Papal events organised by local churches are always atrocious, at least in the last few decades (and the Pope didn't get out so much before then!). If you want to see the Holy Father, go to Rome.
a clear attempt to re-present the Catholic faith
There's nothing heterodox in any of the songs chosen, if that's what you're suggesting. Or do you believe otherwise?
The more important point concerns what you call lex vivendi. No Christian should deem themselves exempt from 1 Corinthians 13:1. I think the warning contained in it covers sneering.
They have left out the skateboarding priest!
But seriously, Copernicus mentions that prayer is the key word here yet they have 'Shine Jesus Shine' a hymn sung at the First Communion of one of my grandsons who was 7 at the time and presumably chosen as suitable for young children. How many 7 year olds will be present in Hyde Park I wonder? This particular hymn merely produces amusement among adults certainly not prayer.
"There's nothing heterodox in any of the songs chosen, ..."
There is no content to any of the songs chosen. It is faith-lite!
It could have been worse - the Hokey Kokey could have been included; even allowing for its supposed Catholic connection.
'A pity to see so much sneering. You'd think we were discussing opposition politicians, rather than fellow Christians at prayer.'
I agree, not so much on this blog, but just in general. Since joining blogger I have certainly discovered the differing camps within my Catholic faith.
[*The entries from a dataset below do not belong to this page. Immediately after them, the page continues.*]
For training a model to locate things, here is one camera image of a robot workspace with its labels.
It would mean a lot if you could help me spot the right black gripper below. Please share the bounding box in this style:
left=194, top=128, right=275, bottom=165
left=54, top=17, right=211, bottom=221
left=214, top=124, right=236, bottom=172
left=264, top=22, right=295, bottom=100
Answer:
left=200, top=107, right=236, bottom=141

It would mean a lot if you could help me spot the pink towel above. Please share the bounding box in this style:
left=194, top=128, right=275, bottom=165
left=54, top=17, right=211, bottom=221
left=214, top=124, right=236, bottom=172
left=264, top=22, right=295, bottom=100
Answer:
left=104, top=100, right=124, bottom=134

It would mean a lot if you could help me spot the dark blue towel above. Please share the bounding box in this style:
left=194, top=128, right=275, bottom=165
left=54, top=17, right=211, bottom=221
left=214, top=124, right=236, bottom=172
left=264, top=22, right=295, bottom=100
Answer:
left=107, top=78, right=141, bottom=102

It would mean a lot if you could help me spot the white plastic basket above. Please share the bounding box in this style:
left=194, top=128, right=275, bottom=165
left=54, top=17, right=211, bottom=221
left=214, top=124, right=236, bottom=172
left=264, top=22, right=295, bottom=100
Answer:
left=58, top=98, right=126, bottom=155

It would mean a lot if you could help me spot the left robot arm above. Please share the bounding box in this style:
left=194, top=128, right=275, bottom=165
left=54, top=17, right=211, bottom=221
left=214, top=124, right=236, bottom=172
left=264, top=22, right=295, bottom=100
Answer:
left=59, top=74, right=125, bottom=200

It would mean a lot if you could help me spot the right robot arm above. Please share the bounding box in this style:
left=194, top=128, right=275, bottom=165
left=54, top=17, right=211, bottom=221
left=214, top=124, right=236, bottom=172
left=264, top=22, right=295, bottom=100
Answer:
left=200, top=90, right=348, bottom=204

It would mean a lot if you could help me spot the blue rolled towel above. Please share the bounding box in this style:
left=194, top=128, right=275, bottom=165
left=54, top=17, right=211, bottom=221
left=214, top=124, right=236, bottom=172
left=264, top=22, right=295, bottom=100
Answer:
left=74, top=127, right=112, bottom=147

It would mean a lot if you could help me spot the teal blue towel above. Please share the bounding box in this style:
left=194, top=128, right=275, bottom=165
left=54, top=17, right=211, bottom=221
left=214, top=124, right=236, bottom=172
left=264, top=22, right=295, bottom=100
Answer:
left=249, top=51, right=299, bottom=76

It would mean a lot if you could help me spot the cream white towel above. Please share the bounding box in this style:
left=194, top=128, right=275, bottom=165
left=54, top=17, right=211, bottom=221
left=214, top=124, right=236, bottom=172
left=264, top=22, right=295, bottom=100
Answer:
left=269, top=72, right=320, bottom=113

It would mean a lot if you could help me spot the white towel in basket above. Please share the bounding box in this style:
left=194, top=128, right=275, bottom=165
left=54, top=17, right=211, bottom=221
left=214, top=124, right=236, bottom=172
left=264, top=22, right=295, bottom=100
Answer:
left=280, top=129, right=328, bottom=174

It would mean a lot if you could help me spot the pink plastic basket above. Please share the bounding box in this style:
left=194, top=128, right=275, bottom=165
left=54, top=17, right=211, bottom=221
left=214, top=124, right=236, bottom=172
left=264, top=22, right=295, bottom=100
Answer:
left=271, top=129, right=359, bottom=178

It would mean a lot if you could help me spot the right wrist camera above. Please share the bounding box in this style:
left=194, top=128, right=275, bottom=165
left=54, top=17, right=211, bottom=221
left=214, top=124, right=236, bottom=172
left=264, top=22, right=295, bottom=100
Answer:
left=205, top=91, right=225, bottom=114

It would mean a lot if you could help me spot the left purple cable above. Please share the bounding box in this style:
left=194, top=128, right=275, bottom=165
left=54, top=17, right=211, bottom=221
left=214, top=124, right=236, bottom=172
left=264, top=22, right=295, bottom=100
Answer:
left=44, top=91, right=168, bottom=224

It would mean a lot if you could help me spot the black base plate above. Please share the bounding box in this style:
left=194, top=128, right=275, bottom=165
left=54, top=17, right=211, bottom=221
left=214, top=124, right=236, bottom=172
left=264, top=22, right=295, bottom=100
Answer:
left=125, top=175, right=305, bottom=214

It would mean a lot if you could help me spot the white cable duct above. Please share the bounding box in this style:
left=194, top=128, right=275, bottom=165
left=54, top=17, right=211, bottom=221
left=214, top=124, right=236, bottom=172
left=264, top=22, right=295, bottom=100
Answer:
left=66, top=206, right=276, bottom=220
It makes me so sad and disheartened sometimes.
Like an outsider in my own Church, if it ever was my own Church, of course. Me being a Vat 2 brat.
I'm goin to bed, to say my rosary. They can't take that away from me.
I might become a mooney if things get much worse.
The enjoyment or dislike of music is so subjective that naturally people will have strong opinions about it. I do not believe it is sneering. As a Catholic and as a a musician, am l not entitled to a heart sinking feeling at the selection of 'Shine Jesus Shine.'
It is not just a matter of personal preference, it is matter of what is part of our Tradition.
The Roman Missal, recently the CDW have issue clear directives about "Catholic" music, some of this stuff seems a deliberate two fingered gesture to all that.
No-one is sneering at fellow Christians at prayer. No, really. Obviously, I can only speak for myself but my opprobrium is reserved for the organisers of the Hyde Park event who seem to believe that this kind of stuff is the fulcrum of the ingathering for the youth of the Church.
I bet nobody asked them and I'd be very interested to know how many under-30s were involved in devising this saccharin menu.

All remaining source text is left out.